### PROBLEM DESCRIPTION
Give back all of the data exactly as it appears here.

Stored items:

####

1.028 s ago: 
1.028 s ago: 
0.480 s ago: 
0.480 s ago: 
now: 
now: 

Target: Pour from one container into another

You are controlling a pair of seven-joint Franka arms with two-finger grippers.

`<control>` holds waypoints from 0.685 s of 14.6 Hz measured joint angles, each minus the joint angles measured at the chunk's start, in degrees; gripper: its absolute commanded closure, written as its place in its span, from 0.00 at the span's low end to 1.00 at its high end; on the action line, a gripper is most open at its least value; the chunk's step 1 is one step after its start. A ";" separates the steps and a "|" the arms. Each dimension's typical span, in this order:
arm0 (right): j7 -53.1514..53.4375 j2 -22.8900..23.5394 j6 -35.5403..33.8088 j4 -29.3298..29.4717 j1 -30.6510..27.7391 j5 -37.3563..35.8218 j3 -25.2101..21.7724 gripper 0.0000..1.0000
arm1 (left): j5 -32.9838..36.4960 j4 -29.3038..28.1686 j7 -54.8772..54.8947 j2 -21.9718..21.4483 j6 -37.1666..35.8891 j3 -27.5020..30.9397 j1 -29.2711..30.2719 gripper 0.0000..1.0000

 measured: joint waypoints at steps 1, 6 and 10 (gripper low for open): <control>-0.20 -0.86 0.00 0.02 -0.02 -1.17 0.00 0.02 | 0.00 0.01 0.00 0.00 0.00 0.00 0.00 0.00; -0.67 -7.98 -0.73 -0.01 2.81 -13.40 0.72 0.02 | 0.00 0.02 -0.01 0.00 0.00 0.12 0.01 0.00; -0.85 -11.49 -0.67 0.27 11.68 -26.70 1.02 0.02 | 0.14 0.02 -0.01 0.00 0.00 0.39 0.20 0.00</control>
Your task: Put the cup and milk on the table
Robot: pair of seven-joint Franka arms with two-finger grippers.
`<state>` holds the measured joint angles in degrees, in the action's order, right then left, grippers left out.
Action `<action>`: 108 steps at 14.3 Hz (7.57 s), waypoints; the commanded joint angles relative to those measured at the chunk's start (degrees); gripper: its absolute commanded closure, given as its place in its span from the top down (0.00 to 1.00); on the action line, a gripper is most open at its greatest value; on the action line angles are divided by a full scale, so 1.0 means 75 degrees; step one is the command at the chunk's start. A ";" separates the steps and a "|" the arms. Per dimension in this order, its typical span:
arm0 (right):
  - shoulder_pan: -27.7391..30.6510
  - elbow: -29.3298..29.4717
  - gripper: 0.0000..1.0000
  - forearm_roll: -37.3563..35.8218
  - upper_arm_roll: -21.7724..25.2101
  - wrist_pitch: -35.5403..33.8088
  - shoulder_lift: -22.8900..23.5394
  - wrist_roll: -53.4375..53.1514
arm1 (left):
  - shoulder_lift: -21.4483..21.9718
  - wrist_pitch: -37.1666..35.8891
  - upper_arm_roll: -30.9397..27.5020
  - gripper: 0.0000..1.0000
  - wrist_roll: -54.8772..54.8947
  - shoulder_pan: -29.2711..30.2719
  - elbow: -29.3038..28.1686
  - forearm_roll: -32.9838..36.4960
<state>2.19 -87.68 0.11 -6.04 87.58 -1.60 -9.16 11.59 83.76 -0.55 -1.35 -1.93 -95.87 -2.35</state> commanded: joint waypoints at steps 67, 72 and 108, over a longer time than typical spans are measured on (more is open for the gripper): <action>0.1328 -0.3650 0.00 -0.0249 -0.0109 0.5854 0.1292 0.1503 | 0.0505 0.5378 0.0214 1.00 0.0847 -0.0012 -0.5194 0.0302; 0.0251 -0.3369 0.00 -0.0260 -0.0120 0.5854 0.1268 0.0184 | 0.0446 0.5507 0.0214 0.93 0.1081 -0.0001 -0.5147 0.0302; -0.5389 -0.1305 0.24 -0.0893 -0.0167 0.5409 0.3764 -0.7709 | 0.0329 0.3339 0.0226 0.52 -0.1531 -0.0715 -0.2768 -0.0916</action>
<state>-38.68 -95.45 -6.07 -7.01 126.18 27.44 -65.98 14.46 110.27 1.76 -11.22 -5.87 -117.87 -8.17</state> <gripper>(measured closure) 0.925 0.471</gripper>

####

### WRITTEN ANSWER
1.028 s ago: 
1.028 s ago: 
0.480 s ago: 
0.480 s ago: 
now: 
now: 

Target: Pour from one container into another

You are controlling a pair of seven-joint Franka arms with two-finger grippers.

`<control>` holds waypoints from 0.685 s of 14.6 Hz measured joint angles, each minus the joint angles measured at the chunk's start, in degrees; gripper: its absolute commanded closure, written as its place in its span, from 0.00 at the span's low end to 1.00 at its high end; on the action line, a gripper is most open at its least value; the chunk's step 1 is one step after its start. A ";" separates the steps and a "|" the arms. Each dimension's typical span, in this order:
arm0 (right): j7 -53.1514..53.4375 j2 -22.8900..23.5394 j6 -35.5403..33.8088 j4 -29.3298..29.4717 j1 -30.6510..27.7391 j5 -37.3563..35.8218 j3 -25.2101..21.7724 gripper 0.0000..1.0000
arm1 (left): j5 -32.9838..36.4960 j4 -29.3038..28.1686 j7 -54.8772..54.8947 j2 -21.9718..21.4483 j6 -37.1666..35.8891 j3 -27.5020..30.9397 j1 -29.2711..30.2719 gripper 0.0000..1.0000

 measured: joint waypoints at steps 1, 6 and 10 (gripper low for open): <control>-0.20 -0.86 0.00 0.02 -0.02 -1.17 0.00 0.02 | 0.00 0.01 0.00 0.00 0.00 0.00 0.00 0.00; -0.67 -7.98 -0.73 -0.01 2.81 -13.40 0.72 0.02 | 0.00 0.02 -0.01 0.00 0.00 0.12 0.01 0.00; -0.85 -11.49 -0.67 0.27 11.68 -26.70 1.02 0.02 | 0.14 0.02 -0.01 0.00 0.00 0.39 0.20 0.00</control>
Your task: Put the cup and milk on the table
Robot: pair of seven-joint Franka arms with two-finger grippers.
`<state>` holds the measured joint angles in degrees, in the action's order, right then left, grippers left out.
Action `<action>`: 108 steps at 14.3 Hz (7.57 s), waypoints; the commanded joint angles relative to those measured at the chunk's start (degrees); gripper: its absolute commanded closure, given as its place in its span from the top down (0.00 to 1.00); on the action line, a gripper is most open at its greatest value; on the action line angles are divided by a full scale, so 1.0 means 75 degrees; step one is the command at the chunk's start. A ";" separates the steps and a "|" the arms. Per dimension in this order, its typical span:
arm0 (right):
  - shoulder_pan: -27.7391..30.6510
  - elbow: -29.3298..29.4717
  - gripper: 0.0000..1.0000
  - forearm_roll: -37.3563..35.8218
  - upper_arm_roll: -21.7724..25.2101
  - wrist_pitch: -35.5403..33.8088
  - shoulder_lift: -22.8900..23.5394
  - wrist_roll: -53.4375..53.1514
arm1 (left):
  - shoulder_lift: -21.4483..21.9718
  - wrist_pitch: -37.1666..35.8891
  - upper_arm_roll: -30.9397..27.5020
  - gripper: 0.0000..1.0000
  - wrist_roll: -54.8772..54.8947
  - shoulder_pan: -29.2711..30.2719
  - elbow: -29.3038..28.1686
  - forearm_roll: -32.9838..36.4960
<state>2.19 -87.68 0.11 -6.04 87.58 -1.60 -9.16 11.59 83.76 -0.55 -1.35 -1.93 -95.87 -2.35</state> commanded: joint waypoints at steps 67, 72 and 108, over a longer time than typical spans are measured on (more is open for the gripper): <action>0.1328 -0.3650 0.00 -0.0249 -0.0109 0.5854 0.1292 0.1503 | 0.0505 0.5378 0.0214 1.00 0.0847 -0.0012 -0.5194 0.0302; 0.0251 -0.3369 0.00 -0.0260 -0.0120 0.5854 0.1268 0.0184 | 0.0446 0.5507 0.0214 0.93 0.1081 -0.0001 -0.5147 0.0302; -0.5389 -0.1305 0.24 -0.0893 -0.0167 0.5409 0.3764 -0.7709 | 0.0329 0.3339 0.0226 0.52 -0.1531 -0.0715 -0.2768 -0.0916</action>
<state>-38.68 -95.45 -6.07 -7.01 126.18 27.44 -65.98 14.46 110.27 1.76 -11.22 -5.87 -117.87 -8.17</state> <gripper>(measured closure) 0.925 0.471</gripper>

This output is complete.